___ WORKING DATA ___

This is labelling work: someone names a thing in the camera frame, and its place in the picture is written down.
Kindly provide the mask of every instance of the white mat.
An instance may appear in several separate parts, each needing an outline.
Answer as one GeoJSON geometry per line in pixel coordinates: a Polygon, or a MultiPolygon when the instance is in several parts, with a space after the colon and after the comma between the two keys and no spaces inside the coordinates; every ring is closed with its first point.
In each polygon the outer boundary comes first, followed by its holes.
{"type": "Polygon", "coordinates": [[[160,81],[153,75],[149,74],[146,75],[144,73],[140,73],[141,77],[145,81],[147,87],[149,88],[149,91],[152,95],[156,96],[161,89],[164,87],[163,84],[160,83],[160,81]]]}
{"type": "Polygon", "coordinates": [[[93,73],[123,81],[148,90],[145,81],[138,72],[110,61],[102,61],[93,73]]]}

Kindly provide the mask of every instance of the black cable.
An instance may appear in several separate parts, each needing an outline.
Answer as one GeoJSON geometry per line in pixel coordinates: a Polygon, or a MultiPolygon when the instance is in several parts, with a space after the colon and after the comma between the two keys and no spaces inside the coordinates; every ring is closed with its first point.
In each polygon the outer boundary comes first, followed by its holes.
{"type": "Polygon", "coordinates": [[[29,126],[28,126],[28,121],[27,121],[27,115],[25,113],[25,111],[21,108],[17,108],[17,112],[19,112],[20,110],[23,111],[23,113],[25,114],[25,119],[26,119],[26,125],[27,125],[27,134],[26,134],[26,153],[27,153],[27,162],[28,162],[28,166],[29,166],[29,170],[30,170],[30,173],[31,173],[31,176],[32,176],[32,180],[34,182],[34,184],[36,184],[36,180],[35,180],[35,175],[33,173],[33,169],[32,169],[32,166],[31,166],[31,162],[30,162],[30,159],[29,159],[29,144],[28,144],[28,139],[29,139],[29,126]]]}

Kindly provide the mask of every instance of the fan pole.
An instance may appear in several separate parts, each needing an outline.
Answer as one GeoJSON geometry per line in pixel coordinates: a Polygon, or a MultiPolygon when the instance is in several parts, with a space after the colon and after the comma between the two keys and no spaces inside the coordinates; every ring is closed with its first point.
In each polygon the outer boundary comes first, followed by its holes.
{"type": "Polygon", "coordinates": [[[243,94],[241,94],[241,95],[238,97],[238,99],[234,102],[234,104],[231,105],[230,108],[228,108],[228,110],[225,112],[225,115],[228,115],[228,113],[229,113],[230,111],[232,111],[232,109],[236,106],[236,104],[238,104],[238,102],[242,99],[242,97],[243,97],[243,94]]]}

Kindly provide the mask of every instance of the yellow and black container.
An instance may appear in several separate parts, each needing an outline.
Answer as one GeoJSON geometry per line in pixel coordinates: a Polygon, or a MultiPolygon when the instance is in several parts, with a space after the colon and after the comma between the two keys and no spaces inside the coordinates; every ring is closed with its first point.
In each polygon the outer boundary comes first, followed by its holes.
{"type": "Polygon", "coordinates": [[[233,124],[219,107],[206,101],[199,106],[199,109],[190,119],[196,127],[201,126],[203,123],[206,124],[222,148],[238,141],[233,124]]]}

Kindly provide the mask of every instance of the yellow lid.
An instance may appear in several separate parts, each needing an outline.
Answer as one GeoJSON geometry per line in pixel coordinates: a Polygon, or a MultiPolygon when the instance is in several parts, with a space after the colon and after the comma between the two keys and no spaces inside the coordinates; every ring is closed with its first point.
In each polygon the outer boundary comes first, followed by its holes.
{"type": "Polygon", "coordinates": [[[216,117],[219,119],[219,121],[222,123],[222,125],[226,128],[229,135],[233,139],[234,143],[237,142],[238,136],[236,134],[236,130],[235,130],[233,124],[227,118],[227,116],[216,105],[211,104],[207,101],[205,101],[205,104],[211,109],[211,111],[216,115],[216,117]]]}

___

### REQUIRED ACTION
Each line in the entries above that includes the string "mask" should be extracted.

### ANSWER SPACE
Kindly provide the mask of every instance of the white mat.
Kindly provide the mask of every instance of the black cable.
Kindly provide the mask of every instance of the fan pole.
Kindly provide the mask of every instance of the yellow and black container.
Kindly provide the mask of every instance of the yellow lid.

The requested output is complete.